Problem to work on: Word for word, restate the lines from the start of the data below through the line containing "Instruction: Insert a".

----

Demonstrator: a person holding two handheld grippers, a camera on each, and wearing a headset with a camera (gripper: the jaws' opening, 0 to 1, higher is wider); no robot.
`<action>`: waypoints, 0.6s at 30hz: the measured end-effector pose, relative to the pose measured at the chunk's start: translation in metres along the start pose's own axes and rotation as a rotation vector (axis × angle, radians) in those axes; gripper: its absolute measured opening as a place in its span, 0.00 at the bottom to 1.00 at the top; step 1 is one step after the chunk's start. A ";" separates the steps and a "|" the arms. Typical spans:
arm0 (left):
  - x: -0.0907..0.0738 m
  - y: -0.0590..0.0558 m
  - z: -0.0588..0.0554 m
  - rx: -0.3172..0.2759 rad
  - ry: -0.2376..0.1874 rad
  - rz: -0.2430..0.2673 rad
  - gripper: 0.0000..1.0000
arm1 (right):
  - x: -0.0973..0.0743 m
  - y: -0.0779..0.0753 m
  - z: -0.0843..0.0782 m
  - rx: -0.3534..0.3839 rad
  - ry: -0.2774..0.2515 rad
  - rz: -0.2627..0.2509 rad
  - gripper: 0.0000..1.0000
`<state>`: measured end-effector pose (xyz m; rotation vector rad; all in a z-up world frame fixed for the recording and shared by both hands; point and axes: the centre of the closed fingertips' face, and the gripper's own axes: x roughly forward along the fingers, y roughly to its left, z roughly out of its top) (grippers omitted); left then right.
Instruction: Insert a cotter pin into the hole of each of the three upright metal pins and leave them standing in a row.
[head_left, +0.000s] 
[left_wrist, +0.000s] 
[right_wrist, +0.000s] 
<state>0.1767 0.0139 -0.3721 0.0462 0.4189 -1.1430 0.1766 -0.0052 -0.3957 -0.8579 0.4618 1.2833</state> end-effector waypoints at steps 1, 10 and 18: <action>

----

Solution for this exercise:
Demonstrator: a person holding two handheld grippers, a camera on each, and wearing a headset with a camera (gripper: the jaws' opening, 0 to 1, higher is wider); no robot.
`<action>`: waypoints, 0.6s at 30hz: the measured end-effector pose, relative to the pose measured at the chunk's start: translation in metres along the start pose's own axes and rotation as a rotation vector (axis × angle, radians) in those axes; gripper: its absolute measured opening as a place in its span, 0.00 at the bottom to 1.00 at the top; step 1 is one step after the chunk's start. A ";" separates the steps and a "|" the arms. Typical spans:
arm0 (left):
  - x: -0.0907..0.0738 m
  - y: -0.0590..0.0558 m
  - z: -0.0588..0.0554 m
  - rx: -0.3172..0.2759 rad
  - ry: -0.2376..0.1874 rad
  - rz: -0.2430..0.2673 rad
  - gripper: 0.0000..1.0000
arm1 (right):
  - x: -0.0973..0.0743 m
  - y: -0.0779..0.0753 m
  - z: -0.0843..0.0782 m
  - rx: -0.3534..0.3839 rad
  - ry: -0.2774..0.2515 rad
  - rz: -0.2627..0.2509 rad
  - gripper: 0.0000..1.0000
`<state>`: measured end-effector pose (xyz m; rotation vector rad; all in a z-up world frame fixed for the recording and shared by both hands; point and axes: the centre of the closed fingertips' face, and the gripper's own axes: x roughly forward along the fingers, y roughly to its left, z roughly out of its top) (grippers omitted); left then right.
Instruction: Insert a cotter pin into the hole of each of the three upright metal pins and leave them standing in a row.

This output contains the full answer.